Hide Forgot
Description of problem: adcli delete-computer doesn't work. Command ends with error: ... ! Couldn't authenticate to active directory: SASL(-1): generic failure: GSSAPI Error: Unspecified GSS failure. Minor code may provide more information (Server not found in Kerberos database) Version-Release number of selected component (if applicable): adcli-0.7.3-1.el6 How reproducible: always Steps to Reproduce: 1. 2. 3. Actual results: adcli -v delete-computer --domain=ad.baseos.qe --domain-controller=10.34.37.22 rhel6_5.ad.baseos.qe * Using domain name: ad.baseos.qe * Calculated computer account name from fqdn: RHEL6_5 * Calculated domain realm from name: AD.BASEOS.QE * Sending cldap pings to domain controller: 10.34.37.22 * Received NetLogon info from: sec-ad1.ad.baseos.qe * Wrote out krb5.conf snippet to /tmp/adcli-krb5-ARWBsf/krb5.d/adcli-krb5-conf-8bog7q Password for Administrator@AD.BASEOS.QE: * Authenticated as user: Administrator@AD.BASEOS.QE ! Couldn't authenticate to active directory: SASL(-1): generic failure: GSSAPI Error: Unspecified GSS failure.
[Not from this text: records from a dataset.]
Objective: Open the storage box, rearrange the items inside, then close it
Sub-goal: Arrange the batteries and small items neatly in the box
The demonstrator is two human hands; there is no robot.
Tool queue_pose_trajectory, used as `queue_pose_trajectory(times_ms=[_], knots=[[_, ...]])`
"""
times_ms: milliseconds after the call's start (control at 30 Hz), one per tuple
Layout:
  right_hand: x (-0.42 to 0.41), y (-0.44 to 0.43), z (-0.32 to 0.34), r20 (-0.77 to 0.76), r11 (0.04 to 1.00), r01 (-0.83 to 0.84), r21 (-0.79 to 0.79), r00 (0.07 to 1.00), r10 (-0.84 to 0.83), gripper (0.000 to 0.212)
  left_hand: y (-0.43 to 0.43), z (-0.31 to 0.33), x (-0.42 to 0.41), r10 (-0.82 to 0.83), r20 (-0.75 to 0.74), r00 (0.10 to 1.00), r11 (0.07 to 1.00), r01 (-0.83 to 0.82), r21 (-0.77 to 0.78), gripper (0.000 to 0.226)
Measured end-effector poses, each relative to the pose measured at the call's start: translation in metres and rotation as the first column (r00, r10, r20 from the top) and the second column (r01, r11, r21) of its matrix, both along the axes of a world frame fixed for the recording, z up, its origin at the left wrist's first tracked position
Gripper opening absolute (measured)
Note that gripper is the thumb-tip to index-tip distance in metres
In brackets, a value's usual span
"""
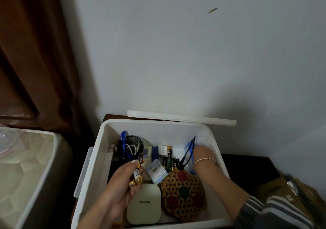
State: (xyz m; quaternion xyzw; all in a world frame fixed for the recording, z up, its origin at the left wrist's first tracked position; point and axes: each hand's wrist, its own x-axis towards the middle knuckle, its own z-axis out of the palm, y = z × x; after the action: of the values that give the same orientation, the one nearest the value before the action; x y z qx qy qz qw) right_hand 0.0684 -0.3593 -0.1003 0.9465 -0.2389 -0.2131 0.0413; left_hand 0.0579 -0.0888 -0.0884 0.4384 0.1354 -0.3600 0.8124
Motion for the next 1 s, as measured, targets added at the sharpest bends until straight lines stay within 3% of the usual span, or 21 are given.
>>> queue_pose_trajectory(times_ms=[67,167,267,300,367,433,500,633,800,933,1000], knots=[[-0.009,-0.001,0.015,0.009,1.0,0.027,0.007,1.0,-0.027,0.03,-0.001,0.0,0.0,0.003,0.003,1.0,1.0,-0.003,0.009,0.028],[-0.017,0.006,0.039,0.181,0.996,0.09,-0.025,0.98,-0.084,0.029,-0.001,0.0,0.0,0.004,0.005,1.0,1.0,-0.004,0.004,0.03],[-0.003,0.021,0.053,0.389,0.993,-0.073,-0.091,0.916,0.102,0.022,-0.001,0.001,0.0,0.0,0.007,1.0,1.0,0.0,-0.007,0.029],[0.002,0.027,0.053,0.366,0.965,-0.233,-0.12,0.893,0.261,0.021,-0.001,0.001,0.0,0.002,0.001,1.0,1.0,-0.002,-0.004,0.028],[0.007,0.038,0.047,0.12,0.83,-0.538,-0.149,0.823,0.556,0.022,-0.001,0.001,0.0,0.003,-0.006,1.0,1.0,-0.003,0.005,0.027],[0.004,0.037,0.038,-0.222,0.722,-0.666,-0.188,0.745,0.629,0.022,0.0,0.001,-0.001,-0.003,-0.005,1.0,1.0,0.003,0.014,0.027],[-0.001,0.027,0.034,-0.383,0.671,-0.715,-0.198,0.686,0.618,0.017,0.002,-0.001,0.0,-0.005,-0.004,1.0,1.0,0.005,0.02,0.028],[-0.012,0.003,0.033,-0.46,0.619,-0.77,-0.153,0.61,0.645,0.032,0.002,-0.005,0.001,-0.004,-0.012,1.0,1.0,0.005,0.017,0.029],[-0.012,-0.014,0.022,-0.353,0.678,-0.721,-0.144,0.678,0.645,0.025,0.001,-0.007,0.003,-0.002,-0.015,1.0,1.0,0.002,0.018,0.029],[-0.002,-0.008,0.01,-0.282,0.602,-0.765,-0.226,0.644,0.712,0.019,0.001,-0.005,0.001,0.012,-0.011,1.0,0.999,-0.012,0.05,0.028],[0.001,-0.005,0.003,-0.343,0.602,-0.766,-0.225,0.641,0.686,0.026,0.002,-0.004,0.0,0.014,-0.009,1.0,0.998,-0.013,0.059,0.027]])
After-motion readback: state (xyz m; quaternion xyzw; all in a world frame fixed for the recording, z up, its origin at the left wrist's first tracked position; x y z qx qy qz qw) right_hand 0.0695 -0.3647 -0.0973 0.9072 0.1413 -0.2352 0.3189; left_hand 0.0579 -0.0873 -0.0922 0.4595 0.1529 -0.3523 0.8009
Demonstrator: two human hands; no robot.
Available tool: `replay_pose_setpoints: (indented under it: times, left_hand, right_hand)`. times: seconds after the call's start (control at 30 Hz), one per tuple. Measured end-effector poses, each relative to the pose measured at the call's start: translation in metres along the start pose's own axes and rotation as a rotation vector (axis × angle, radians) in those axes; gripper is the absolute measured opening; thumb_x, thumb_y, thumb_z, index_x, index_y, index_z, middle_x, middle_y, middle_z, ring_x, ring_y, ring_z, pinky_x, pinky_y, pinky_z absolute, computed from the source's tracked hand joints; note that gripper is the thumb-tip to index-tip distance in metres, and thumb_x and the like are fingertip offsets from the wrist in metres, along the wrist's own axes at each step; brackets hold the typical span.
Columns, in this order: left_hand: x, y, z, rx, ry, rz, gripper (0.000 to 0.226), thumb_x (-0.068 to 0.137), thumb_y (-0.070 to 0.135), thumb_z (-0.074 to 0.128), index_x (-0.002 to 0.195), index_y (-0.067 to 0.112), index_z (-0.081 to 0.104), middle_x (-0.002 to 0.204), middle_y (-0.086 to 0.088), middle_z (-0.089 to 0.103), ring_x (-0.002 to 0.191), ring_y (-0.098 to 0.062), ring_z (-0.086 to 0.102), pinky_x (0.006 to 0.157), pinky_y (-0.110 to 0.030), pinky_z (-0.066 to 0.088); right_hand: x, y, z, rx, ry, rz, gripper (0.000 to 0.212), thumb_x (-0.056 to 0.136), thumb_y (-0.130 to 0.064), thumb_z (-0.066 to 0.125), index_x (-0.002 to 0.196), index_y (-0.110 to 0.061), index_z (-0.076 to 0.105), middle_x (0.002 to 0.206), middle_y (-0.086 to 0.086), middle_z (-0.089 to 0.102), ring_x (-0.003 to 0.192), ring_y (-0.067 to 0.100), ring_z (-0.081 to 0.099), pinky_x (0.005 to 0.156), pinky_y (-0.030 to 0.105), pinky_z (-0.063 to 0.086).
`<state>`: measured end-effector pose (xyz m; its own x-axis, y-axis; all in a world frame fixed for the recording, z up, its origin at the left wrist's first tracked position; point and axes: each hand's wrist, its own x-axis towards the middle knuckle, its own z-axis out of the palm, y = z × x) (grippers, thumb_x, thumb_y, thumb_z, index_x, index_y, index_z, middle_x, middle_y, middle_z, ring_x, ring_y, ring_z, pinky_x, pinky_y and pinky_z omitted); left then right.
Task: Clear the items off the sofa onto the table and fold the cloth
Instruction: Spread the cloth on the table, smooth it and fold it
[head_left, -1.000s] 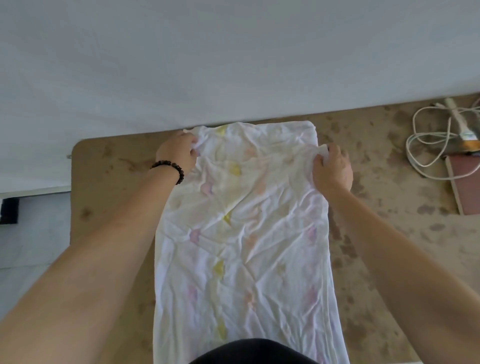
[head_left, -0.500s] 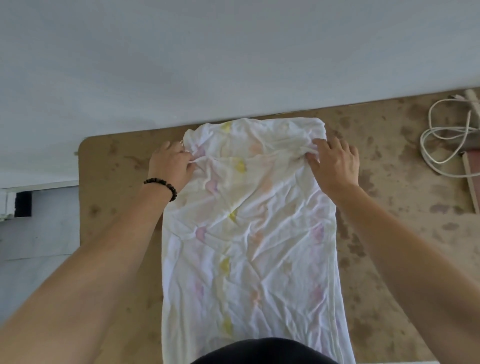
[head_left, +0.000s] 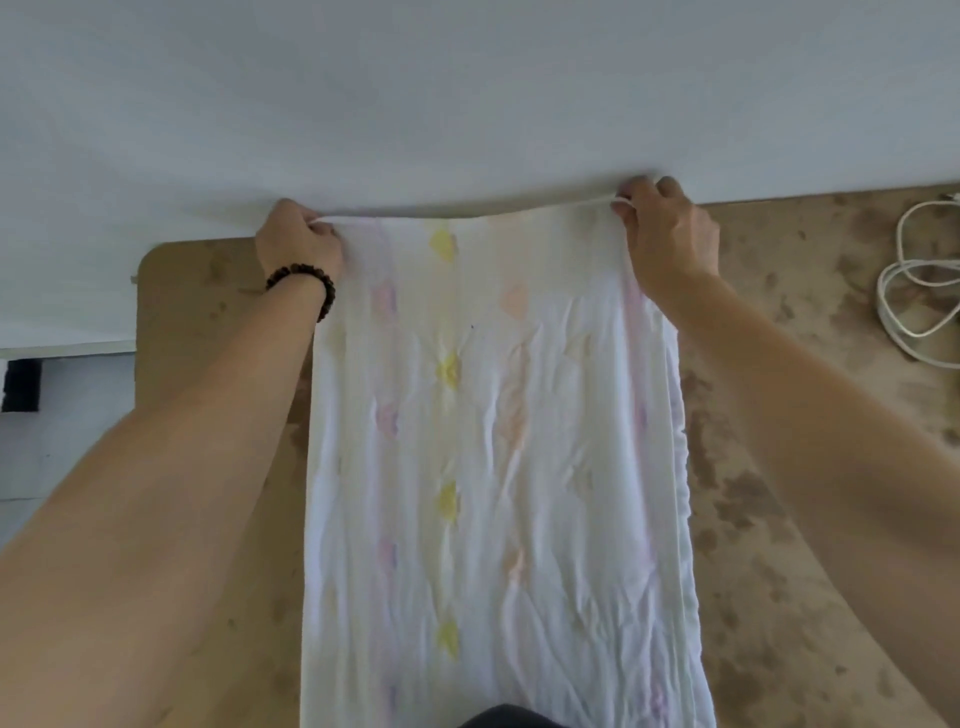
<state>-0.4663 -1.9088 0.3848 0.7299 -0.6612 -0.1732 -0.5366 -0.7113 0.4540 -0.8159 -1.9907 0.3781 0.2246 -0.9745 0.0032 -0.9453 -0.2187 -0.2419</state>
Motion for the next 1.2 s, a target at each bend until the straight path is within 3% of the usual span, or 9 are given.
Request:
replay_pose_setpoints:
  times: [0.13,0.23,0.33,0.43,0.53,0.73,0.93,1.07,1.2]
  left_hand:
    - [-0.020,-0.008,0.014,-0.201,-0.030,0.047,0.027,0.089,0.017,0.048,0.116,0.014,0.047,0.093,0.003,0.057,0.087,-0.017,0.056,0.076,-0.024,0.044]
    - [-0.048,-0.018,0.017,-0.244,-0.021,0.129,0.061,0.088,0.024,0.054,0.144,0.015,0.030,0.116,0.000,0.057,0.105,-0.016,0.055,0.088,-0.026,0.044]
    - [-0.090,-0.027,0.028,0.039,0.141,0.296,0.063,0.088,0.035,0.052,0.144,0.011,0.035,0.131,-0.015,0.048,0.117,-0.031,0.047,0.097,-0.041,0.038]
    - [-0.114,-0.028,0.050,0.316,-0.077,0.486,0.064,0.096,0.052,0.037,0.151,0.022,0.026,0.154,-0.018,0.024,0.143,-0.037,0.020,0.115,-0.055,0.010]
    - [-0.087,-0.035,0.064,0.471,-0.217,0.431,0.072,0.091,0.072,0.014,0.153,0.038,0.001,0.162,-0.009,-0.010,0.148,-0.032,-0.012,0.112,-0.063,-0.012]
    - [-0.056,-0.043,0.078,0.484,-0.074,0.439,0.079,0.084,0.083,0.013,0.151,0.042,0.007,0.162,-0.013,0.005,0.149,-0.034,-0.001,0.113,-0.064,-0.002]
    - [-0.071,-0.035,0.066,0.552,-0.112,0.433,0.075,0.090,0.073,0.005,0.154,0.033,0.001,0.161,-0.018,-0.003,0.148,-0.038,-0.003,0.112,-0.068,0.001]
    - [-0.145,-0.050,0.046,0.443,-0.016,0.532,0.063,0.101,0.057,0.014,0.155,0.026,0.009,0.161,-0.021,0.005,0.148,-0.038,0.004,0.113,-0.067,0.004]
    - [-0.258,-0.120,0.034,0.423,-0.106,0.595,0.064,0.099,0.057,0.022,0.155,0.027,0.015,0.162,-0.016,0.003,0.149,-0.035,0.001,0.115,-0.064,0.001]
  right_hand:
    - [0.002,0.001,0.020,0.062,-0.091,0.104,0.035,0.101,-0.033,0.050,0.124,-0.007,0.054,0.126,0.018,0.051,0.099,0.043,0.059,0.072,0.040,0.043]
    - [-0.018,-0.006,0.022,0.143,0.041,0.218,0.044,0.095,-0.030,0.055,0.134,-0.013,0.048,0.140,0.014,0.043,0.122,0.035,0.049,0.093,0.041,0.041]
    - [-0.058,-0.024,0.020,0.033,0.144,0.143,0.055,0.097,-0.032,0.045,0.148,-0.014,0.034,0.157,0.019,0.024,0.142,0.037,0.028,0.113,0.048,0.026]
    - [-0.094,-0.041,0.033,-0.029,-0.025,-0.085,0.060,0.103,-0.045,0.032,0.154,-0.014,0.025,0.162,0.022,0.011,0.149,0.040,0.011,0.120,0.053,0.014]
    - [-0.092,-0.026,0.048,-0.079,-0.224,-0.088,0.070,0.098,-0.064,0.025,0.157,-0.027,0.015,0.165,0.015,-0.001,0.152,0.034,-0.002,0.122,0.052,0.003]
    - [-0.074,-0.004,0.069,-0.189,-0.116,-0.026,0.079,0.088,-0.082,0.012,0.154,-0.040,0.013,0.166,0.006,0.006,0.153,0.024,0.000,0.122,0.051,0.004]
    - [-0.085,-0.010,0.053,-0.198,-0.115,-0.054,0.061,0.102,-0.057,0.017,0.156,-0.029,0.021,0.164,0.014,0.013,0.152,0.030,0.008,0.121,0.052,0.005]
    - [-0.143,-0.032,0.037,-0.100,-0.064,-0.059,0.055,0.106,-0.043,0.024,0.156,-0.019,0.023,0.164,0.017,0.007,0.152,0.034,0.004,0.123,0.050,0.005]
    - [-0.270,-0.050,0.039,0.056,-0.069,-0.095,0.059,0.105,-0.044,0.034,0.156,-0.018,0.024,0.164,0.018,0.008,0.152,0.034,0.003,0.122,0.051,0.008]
Minor code may provide more information (Server not found in Kerberos database) adcli: couldn't connect to ad.baseos.qe domain: Couldn't authenticate to active directory: SASL(-1): generic failure: GSSAPI Error: Unspecified GSS failure. Minor code may provide more information (Server not found in Kerberos database) Expected results: adcli -v delete-computer pass Additional info:
Hmmm, I've never tested adcli on RHEL 6. Could easily have problems with the older version of krb5 there. Could you run the command again with the environment variable KRB5_TRACE=/dev/stderr
krb5.conf is missing 'rdns=false' on RHEL 6. If you add it to your [libdefaults] section then the test case will work. 'rdns=false' is the default on RHEL 7 and Fedora 19+. Well it won't "work" in this case, because I just deleted the computer account you were testing against :) ... but you get what I mean.
Now it works, thank you for the help Stef.